Recombinant DNA Technology Help
Recombinant DNA Technology
Two primary advances helped usher in the new era of molecular genetics in the late 1970s to the early 1980s: (1) the use of recombinant DNA technology (genetic engineering) used to isolate and manipulate genes in vitro in order to endow cells with new synthetic capabilities and (2) the ability to synthesize and determine the linear order of nucleotides of DNA molecules (DNA sequencing). Recombinant DNA technology has made it possible to clone (isolate and make copies of individual genes) and transfer genes between bacterial species and strains or from eukaryotes into bacteria (or vice versa), causing the engineered cells to produce, sometimes in relatively large quantities, proteins of great economic importance such as enzymes (e. g. , amylases, proteases), hormones (e. g. , insulin, growth hormone), and interferons (lymphocyte proteins that prevent replication of many viruses). These proteins are made in such small quantities in human cells that the cost of their extraction and purification from blood or cadaver tissues has been very expensive, thus restricting their medical use in prevention and treatment of disease. Many products are now produced successfully using genetic engineering techniques; such products include blood-clotting factors (e. g. , tissue plasminogen activator, or TPA, used to activate the breakdown of blood clots and to prevent recurrence of blood clots in heart attack patients), and complement components (part of the immune system). In 1980, the United States Supreme Court decreed that new life forms created by genetic engineering could be patented, although this is not true in many other countries. This decision has contributed to the investment of large sums of money by private corporations into the development of many useful recombinant strategies. Public outcry against recombinant, or GM (genetically modified), crops in Europe had led the European Union (E. U. ) to ban or require extensive labeling requirements of foods that contain ingredients from GM crops. This has caused significant tension between the U. S. food industry and E. U. countries.
There are many hopes for the future benefit of genetic engineering technology in helping solve some of society's problems. In the agricultural arena, soybeans, corn, and cotton have been genetically engineered or modified to contain added herbicide tolerance and pest-resistance genes. These crops are also known asGMOs (genetically modified organisms). For example, one type of GM corn (Bt corn) contains a gene from the bacterium Bacillus thuringiensis that produces a protein that kills insect larvae. Larvae of the European corn borer can be costly pests for corn farmers. Having the pesticide gene in the corn eliminates the need to spray the crop with a pesticide. Other crops have been or are being engineered to contain genes that encode vaccines, added nutrients, and disease resistance, as well as resistance against cold, drought, and salinity. These few examples suffice to demonstrate the possibilities of this new technology and explain why there is such great excitement in the scientific, medical, agricultural, and pharmaceutical communities concerning its further development. While this technology is exciting and has proven useful, some have voiced concerns over potential environmental hazards, unknown risks to human health, and economic impact. These issues are still being investigated and must be resolved in order to make this technology useful and safe.
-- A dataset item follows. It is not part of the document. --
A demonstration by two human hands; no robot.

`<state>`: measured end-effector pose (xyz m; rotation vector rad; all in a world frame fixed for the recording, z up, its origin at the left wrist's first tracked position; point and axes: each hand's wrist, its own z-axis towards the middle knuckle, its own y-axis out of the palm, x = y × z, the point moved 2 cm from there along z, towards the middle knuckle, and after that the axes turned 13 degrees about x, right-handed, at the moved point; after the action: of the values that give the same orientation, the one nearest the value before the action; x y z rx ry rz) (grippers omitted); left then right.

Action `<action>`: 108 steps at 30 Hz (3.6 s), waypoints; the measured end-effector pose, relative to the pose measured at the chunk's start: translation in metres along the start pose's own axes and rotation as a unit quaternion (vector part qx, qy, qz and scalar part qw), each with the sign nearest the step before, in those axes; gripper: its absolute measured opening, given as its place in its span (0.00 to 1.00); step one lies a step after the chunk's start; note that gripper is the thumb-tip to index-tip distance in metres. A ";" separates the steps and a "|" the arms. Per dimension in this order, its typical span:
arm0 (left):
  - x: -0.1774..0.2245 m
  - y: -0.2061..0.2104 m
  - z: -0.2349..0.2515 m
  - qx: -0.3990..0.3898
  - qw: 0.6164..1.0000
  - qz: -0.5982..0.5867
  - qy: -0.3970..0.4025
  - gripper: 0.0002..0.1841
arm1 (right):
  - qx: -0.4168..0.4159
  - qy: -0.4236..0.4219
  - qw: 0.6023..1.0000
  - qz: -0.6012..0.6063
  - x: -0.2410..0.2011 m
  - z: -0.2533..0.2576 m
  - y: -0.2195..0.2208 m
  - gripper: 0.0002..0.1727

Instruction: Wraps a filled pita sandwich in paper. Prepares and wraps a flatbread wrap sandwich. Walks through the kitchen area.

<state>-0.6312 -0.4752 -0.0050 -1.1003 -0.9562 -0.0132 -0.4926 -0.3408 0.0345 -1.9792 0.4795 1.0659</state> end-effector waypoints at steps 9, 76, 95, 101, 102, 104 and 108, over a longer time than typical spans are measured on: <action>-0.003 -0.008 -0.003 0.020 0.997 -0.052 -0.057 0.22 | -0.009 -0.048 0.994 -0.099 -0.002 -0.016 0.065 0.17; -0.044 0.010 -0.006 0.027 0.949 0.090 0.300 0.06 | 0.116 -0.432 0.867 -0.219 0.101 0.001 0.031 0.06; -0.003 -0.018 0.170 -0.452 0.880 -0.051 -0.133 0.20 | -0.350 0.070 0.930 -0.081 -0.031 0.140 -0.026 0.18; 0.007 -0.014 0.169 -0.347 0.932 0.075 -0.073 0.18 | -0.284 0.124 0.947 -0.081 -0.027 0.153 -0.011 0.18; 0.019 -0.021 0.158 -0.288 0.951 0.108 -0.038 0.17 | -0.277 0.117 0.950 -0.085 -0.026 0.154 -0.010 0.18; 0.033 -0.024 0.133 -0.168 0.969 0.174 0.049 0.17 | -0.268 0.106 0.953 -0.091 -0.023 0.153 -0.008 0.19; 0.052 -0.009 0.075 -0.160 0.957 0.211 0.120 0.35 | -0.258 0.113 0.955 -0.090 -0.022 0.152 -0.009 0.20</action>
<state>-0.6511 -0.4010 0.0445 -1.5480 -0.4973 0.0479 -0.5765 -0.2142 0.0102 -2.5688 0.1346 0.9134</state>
Most genetic engineering projects begin with the cloning, or isolation and amplification, of a gene. There are two major purposes for cloning a gene: (1) to obtain the sequence of its DNA (e. g. , in order to discover how an abnormal gene differs structurally from its normal allele) and (2) to produce large amounts of a gene product (i. e. , protein). Gene cloning generally involves three major steps: (1) A DNA fragment (or gene) of interest is isolated. (2) The fragment is spliced into a cloning vehicle called a cloning vector, such as a phage or a plasmid. (3) The vector is introduced into a host cell where it is replicated many times using the host cell's DNA replication machinery. A good cloning vector should have three characteristics: (1) the ability to replicate autonomously from the main chromosome to make many copies within the cell, (2) one or more unique recognition sites for restriction enzymes so it can be opened at a single position to receive a foreign DNA insert (i. e. , the gene of interest being cloned), and (3) a gene that encodes resistance to an antibiotic agent that will allow for the distinguishing of cells that contain the cloning vector as opposed to cells that do not.
Once the gene is cloned it can be analyzed (restriction mapped and its DNA sequence determined) and then transferred into a host cell or organism that will allow it to be expressed as a protein product. The host system might be a genetically engineered (transgenic) plant or a mammalian cell culture, yeast culture, or bacterial cell system that is used as a biological factory to produce large quantities of the desired product.